Studies on mice and rats have shown that the highest concentration of platinum after bolus tail vain Lipoplatin or intraperitoneal injection is in the kidney tissue but without causing nephrotoxicity to the animals. After several days (also pronounced after repetitive administrations) there is accumulation in liver and spleen again without impairment in the hepatic function of the animals (Boulikas 2004 Low toxicity and anticancer activity of a novel liposomal cisplatin (Lipoplatin) in mouse xenografts. Oncol Rep 12: 3-12).
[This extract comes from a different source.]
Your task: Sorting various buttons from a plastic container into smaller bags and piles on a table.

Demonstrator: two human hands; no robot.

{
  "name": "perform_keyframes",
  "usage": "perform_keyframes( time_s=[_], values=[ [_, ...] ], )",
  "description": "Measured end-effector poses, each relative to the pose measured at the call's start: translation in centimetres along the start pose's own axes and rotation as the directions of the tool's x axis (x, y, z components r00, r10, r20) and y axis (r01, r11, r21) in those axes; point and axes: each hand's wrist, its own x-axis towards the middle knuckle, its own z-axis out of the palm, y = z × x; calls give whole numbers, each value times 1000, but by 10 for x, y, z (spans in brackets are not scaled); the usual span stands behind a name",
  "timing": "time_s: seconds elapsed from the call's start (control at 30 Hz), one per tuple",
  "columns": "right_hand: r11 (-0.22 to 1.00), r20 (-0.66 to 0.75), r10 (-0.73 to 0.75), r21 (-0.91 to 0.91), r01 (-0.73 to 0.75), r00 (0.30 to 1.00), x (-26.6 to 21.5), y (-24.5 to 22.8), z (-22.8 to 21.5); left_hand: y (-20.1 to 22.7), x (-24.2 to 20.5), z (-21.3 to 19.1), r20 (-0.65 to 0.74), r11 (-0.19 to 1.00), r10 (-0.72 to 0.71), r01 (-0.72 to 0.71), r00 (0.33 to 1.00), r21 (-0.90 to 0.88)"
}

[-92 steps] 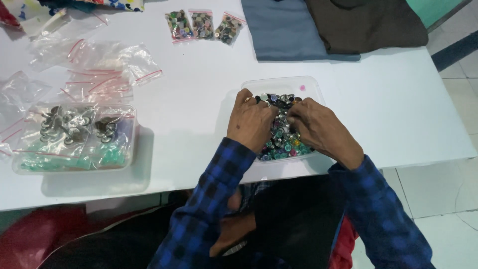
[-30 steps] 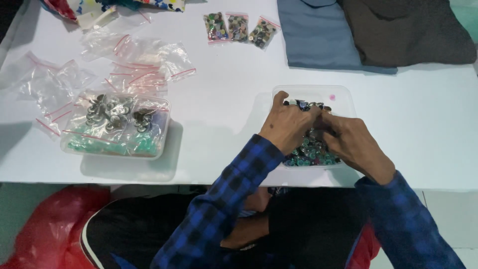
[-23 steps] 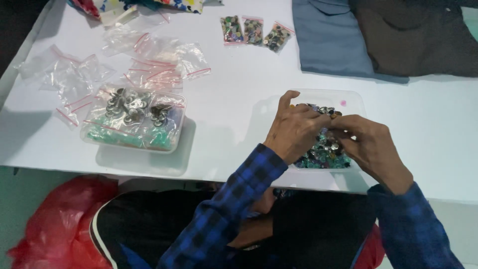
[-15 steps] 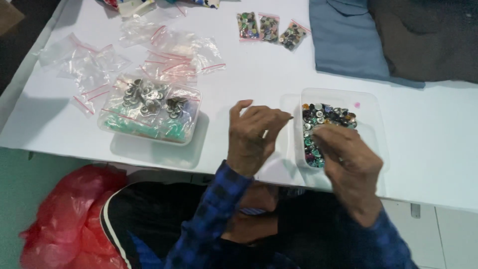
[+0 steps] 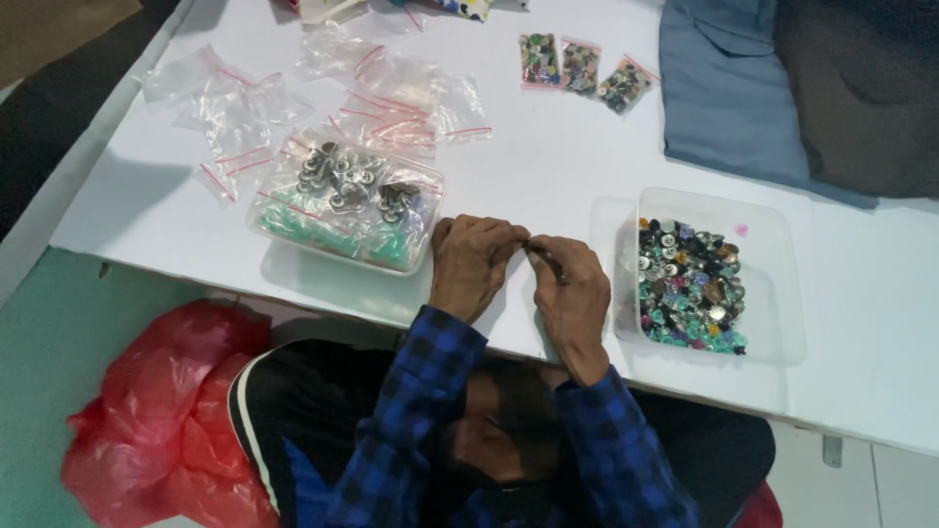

After cisplatin intravenous administration, the clearance of total platinum from plasma is rapid during the first four hours, but then proceeds more slowly because of covalent binding to serum proteins. Levels of unbound platinum fall with a half-life of 20 minutes to 1 hour depending on the rate of drug infusion. On the contrary, after Lipoplatin intravenous administration the half life is 50-116 hours establishing the long circulation properties of the Lipoplatin nanoparticles. The long circulation property of Lipoplatin nanoparticles is essential for their extravasation to tumors through the compromised endothelium of their vasculature.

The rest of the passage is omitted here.